◆ Task prompt: Produce an exact copy of the lines from the line that contains "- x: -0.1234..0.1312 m" to the end of the listing below.
┌─ Data provided
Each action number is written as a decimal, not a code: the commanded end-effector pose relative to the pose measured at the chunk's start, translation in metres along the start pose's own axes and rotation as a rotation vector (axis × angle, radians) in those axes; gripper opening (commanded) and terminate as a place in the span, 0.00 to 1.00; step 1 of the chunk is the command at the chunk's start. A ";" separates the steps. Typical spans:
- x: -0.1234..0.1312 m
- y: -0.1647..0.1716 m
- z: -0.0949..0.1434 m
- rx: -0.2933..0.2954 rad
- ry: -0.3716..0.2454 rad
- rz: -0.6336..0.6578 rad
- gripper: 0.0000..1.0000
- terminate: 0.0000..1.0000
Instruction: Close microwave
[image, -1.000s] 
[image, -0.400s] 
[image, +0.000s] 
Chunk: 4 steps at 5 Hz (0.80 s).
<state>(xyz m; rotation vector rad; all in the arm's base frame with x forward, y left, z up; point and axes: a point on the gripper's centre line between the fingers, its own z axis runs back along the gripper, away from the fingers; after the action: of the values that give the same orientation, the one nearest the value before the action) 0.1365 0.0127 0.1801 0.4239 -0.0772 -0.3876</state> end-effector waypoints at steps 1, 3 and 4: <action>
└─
◆ Output of the exercise:
- x: -0.1234..0.1312 m
- y: -0.1647..0.1716 m
- z: -0.0949..0.1434 m
- rx: -0.2933..0.2954 rad
- ry: -0.3716..0.2454 rad
- rz: -0.6336..0.6578 rad
- gripper: 0.0000..1.0000
- terminate: 0.0000..1.0000
Instruction: Close microwave
[image, -1.000s] 
[image, -0.400s] 
[image, +0.000s] 
Chunk: 4 steps at 5 Hz (0.80 s).
<state>(xyz m; rotation vector rad; all in the arm's base frame with x forward, y left, z up; point and axes: a point on the gripper's centre line between the fingers, its own z axis runs back along the gripper, away from the fingers; after the action: of the values that give the same orientation, the one nearest the value before the action) 0.1365 0.0127 0.1801 0.4239 -0.0772 -0.3876</state> end-effector waypoints at steps 1, 3 and 4: <action>

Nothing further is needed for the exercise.